* What to do: Leave out every picture and set down, exactly, the lines below from the one holding "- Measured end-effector" up to and including the one holding "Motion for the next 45".
Excerpted records START
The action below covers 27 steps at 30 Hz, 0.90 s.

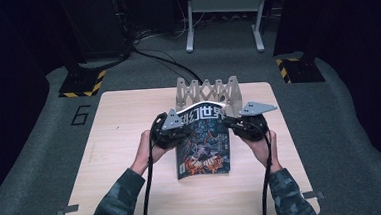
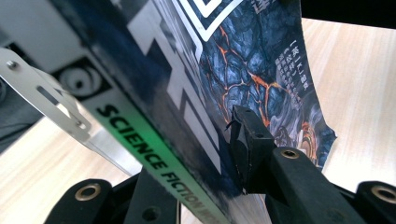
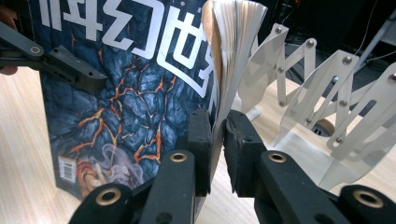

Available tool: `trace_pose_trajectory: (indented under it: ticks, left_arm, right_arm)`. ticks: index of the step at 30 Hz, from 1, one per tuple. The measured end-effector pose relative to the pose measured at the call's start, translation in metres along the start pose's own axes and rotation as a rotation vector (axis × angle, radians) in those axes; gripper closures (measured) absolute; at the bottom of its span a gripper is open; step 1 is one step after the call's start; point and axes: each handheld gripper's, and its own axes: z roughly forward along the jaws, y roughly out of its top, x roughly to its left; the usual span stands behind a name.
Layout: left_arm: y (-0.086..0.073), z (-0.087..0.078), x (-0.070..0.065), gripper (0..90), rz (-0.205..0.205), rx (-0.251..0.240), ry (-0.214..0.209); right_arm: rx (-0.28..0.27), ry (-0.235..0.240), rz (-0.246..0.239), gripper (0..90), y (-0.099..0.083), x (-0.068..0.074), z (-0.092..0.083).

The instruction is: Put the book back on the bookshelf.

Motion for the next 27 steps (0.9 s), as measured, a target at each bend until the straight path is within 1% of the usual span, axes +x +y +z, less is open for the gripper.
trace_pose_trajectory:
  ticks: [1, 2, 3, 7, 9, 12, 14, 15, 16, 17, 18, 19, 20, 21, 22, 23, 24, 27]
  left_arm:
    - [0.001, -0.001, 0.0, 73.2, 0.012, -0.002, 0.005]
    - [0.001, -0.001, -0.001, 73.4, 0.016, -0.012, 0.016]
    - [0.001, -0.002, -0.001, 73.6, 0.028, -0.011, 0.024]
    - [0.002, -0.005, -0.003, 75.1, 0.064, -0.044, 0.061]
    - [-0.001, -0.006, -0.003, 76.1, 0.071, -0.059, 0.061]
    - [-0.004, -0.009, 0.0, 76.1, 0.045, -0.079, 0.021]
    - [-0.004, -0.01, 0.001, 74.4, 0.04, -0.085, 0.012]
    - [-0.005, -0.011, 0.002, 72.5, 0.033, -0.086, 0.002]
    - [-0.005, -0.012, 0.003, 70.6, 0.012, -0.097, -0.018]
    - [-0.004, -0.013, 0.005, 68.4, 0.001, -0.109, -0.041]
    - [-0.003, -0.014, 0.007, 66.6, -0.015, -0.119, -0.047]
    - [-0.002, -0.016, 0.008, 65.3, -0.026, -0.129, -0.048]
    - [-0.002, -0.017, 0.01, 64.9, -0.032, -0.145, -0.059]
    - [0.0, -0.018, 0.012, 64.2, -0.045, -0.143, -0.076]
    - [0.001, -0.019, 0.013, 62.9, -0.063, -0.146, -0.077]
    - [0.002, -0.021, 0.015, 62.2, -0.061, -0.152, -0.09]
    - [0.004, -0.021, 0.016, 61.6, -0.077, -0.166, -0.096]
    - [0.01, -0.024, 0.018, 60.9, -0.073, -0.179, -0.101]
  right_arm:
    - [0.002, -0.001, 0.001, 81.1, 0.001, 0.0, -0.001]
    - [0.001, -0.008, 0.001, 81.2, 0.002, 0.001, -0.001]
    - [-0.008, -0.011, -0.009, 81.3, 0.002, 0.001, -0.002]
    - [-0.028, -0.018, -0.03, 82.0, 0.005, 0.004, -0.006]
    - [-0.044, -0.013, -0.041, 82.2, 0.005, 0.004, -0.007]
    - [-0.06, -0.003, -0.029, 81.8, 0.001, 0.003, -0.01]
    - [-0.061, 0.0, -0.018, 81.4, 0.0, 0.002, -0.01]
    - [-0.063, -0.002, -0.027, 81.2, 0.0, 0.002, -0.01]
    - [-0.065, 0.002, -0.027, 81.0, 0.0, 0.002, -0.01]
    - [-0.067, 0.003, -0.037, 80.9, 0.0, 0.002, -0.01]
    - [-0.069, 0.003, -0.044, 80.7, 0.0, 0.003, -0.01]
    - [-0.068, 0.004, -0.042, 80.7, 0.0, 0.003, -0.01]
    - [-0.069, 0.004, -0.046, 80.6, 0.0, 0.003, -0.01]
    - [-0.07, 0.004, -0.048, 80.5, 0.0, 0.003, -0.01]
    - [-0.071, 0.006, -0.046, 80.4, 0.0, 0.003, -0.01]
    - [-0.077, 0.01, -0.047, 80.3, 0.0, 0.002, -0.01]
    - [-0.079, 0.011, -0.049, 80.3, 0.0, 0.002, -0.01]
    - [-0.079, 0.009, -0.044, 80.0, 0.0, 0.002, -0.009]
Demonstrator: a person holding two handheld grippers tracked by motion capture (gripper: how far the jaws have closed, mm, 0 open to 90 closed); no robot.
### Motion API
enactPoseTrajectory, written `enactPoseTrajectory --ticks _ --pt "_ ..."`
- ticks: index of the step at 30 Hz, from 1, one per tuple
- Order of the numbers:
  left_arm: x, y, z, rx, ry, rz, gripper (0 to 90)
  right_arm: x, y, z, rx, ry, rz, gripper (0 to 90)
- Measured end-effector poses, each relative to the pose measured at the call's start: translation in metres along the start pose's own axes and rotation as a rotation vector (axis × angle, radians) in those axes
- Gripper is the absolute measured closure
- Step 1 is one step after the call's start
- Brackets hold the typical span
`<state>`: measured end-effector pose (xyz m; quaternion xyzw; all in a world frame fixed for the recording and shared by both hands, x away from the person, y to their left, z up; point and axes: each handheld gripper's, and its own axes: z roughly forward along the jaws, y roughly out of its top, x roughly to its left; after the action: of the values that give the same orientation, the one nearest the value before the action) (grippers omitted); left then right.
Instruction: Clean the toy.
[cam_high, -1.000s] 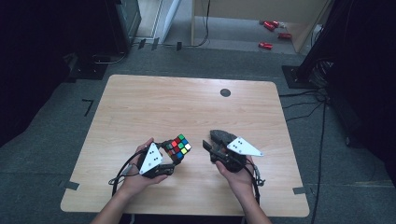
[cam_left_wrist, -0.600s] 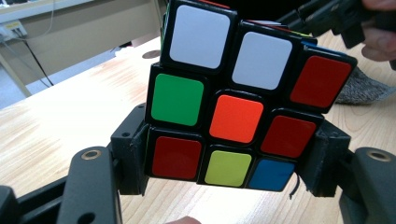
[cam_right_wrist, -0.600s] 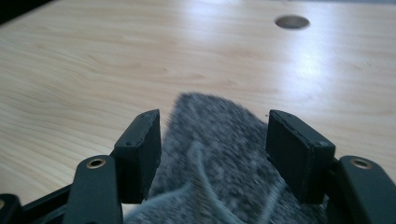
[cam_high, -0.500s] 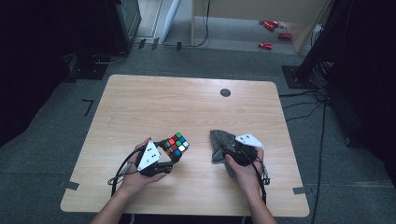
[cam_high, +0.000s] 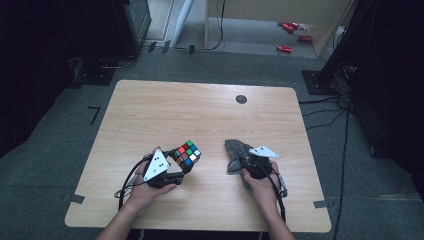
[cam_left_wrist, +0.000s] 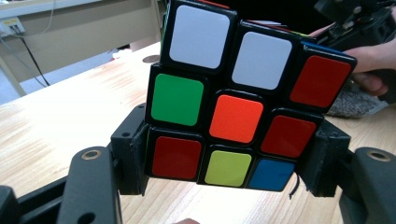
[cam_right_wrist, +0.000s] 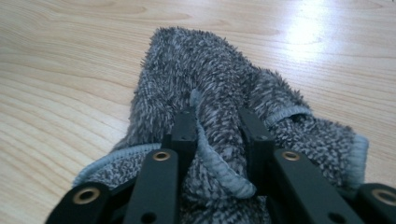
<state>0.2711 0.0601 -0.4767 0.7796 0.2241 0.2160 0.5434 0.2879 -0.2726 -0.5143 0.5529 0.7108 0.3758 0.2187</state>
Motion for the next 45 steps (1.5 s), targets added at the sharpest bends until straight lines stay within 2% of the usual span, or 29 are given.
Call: enactPoseTrajectory --ticks 3,6,10,12,15,18,21,24,26,30,32,34,36,39,42,45 --pt "0.000 0.000 0.000 0.002 -0.002 0.002 33.1 0.001 0.002 -0.005 -0.028 0.021 0.008 75.0" --pt "-0.001 0.000 0.001 0.007 -0.003 0.001 33.2 0.008 0.010 -0.017 -0.116 0.089 0.017 75.0" --pt "-0.003 -0.001 0.004 0.031 -0.008 0.009 33.1 0.028 0.026 -0.043 -0.249 0.201 -0.003 75.0" --pt "-0.006 -0.001 0.006 0.044 -0.011 0.023 33.2 0.043 0.033 -0.055 -0.302 0.255 -0.044 74.9" --pt "-0.012 -0.001 0.009 0.059 -0.022 0.043 33.2 0.066 0.041 -0.071 -0.350 0.340 -0.102 74.7" --pt "-0.017 -0.001 0.012 0.076 -0.036 0.059 33.2 0.087 0.043 -0.079 -0.365 0.407 -0.149 74.5" --pt "-0.024 0.000 0.014 0.080 -0.052 0.071 33.2 0.104 0.041 -0.080 -0.365 0.461 -0.191 74.4" --pt "-0.027 0.004 0.011 0.051 -0.048 0.080 33.6 0.112 0.036 -0.074 -0.348 0.473 -0.215 74.2" --pt "-0.027 0.004 0.009 0.038 -0.052 0.084 33.8 0.109 0.035 -0.072 -0.368 0.490 -0.184 74.2" --pt "-0.027 0.006 0.008 0.024 -0.058 0.073 34.1 0.099 0.036 -0.072 -0.377 0.458 -0.160 74.1" --pt "-0.027 0.005 0.008 0.030 -0.060 0.071 34.4 0.092 0.036 -0.070 -0.372 0.422 -0.149 74.1" --pt "-0.027 0.005 0.008 0.032 -0.055 0.068 34.5 0.085 0.035 -0.065 -0.354 0.405 -0.120 74.2" --pt "-0.025 0.004 0.007 0.029 -0.054 0.066 34.5 0.078 0.035 -0.063 -0.337 0.366 -0.095 74.2" --pt "-0.021 0.005 0.007 0.021 -0.057 0.037 34.6 0.071 0.036 -0.064 -0.332 0.339 -0.062 74.1" --pt "-0.021 0.003 0.009 0.054 -0.055 0.044 34.6 0.075 0.039 -0.072 -0.362 0.375 -0.056 73.9" --pt "-0.024 0.003 0.011 0.064 -0.064 0.055 34.6 0.092 0.041 -0.080 -0.393 0.437 -0.119 73.6"
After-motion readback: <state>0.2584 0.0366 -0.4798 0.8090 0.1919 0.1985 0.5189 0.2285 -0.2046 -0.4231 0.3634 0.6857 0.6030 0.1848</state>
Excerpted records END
* Reply:
- Measured end-effector poses, each relative to the pose measured at the call's start: translation in metres along the start pose's own axes and rotation as a rotation vector (axis × angle, radians) in those axes
- Gripper is the absolute measured closure
- Step 1 is one step after the call's start
- Brackets hold the typical span
`<state>`: measured end-effector pose (xyz m; quaternion xyzw; all in a world frame fixed for the recording and shared by both hands, x away from the person, y to their left, z up; point and axes: each handheld gripper's, and its own axes: z roughly forward along the jaws, y roughly out of its top, x roughly to its left; after the action: of the values that give the same orientation, the one nearest the value before the action) (grippers omitted); left then right.
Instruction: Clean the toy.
[cam_high, -1.000s] 
[cam_left_wrist, -0.600s] 
[cam_right_wrist, -0.600s] 
[cam_high, -0.500s] 
[cam_high, +0.000s] 
[cam_left_wrist, +0.000s] 
[cam_right_wrist, +0.000s] 
<state>0.2711 0.0601 -0.4767 0.7796 0.2241 0.2160 0.5434 0.2879 -0.2726 -0.5143 0.5529 0.7108 0.3758 0.2187</state>
Motion for the next 45 steps (1.5 s), targets added at the sharpest bends until straight lines stay within 2% of the usual span, or 29 are given.

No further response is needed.